Hostigamiento y responsabilidades públicas
En su intervención se refirió a incidentes concretos en distintas provincias, describiendo episodios que considera de violencia premeditada y de acoso organizado. Denunció que, mientras algunos grupos amenazan la libertad de expresión de su partido en plazas y calles, otras autoridades permanecen calladas y no emiten condenas públicas. Abascal calificó estas omisiones como una forma de silencio cómplice y reclamó una actitud más enérgica por parte de responsables autonómicos y estatales frente a lo que él entiende como vulneración del derecho a la participación política pacífica.
Identidad regional y polémica agraria
Otro eje de su discurso fue la defensa de lo que llamó la «verdadera identidad» de la región andaluza, contraponiendo su versión a la de figuras históricas que, dijo, han construido narrativas diferentes. En este contexto criticó proyectos vinculados a la transformación del paisaje rural, como la retirada de olivos para instalar placas solares, y vinculó estas políticas a decisiones fiscales y de regularización migratoria que considera equivocadas. Abascal presentó ese modelo como perjudicial para el tejido productivo local y como coherente con una agenda climática que, en su opinión, puede convertirse en una imposición con costes sociales elevados.

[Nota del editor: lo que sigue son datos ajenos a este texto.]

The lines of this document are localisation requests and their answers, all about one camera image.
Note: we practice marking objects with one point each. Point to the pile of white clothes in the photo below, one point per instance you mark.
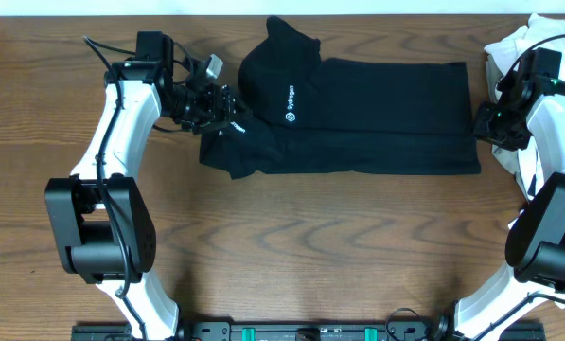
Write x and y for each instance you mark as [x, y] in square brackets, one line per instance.
[530, 115]

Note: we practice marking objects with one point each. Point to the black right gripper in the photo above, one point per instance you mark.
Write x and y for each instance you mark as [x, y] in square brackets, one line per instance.
[482, 130]

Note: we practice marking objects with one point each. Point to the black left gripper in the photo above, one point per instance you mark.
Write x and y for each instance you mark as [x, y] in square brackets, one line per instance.
[220, 114]

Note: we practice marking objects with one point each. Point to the black t-shirt with logo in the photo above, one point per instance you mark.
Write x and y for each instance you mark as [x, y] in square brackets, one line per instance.
[318, 115]

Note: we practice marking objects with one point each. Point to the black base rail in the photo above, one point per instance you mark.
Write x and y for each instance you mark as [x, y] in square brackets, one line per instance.
[223, 331]

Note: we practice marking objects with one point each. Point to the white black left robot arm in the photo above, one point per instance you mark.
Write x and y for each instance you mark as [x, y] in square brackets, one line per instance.
[102, 228]

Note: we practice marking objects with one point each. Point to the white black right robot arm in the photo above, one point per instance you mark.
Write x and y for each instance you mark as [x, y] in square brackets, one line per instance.
[534, 267]

Apagón, tragedias y responsabilidad política
Finalmente, el dirigente aprovechó la comparecencia para mencionar un apagón que calificó de «momento triste» en la historia reciente y lo relacionó con decisiones políticas y de gestión. Hizo alusión a episodios climáticos extremos, como la dana, y vinculó la política energética y de infraestructuras con consecuencias sanitarias y humanas, citando la muerte de 45 personas en una localidad concreta, que atribuyó a fallos en la gestión. Abascal concluyó pidiendo explicaciones y responsabilizando a las administraciones por lo que describió como consecuencias letales derivadas de malas decisiones políticas y administrativas.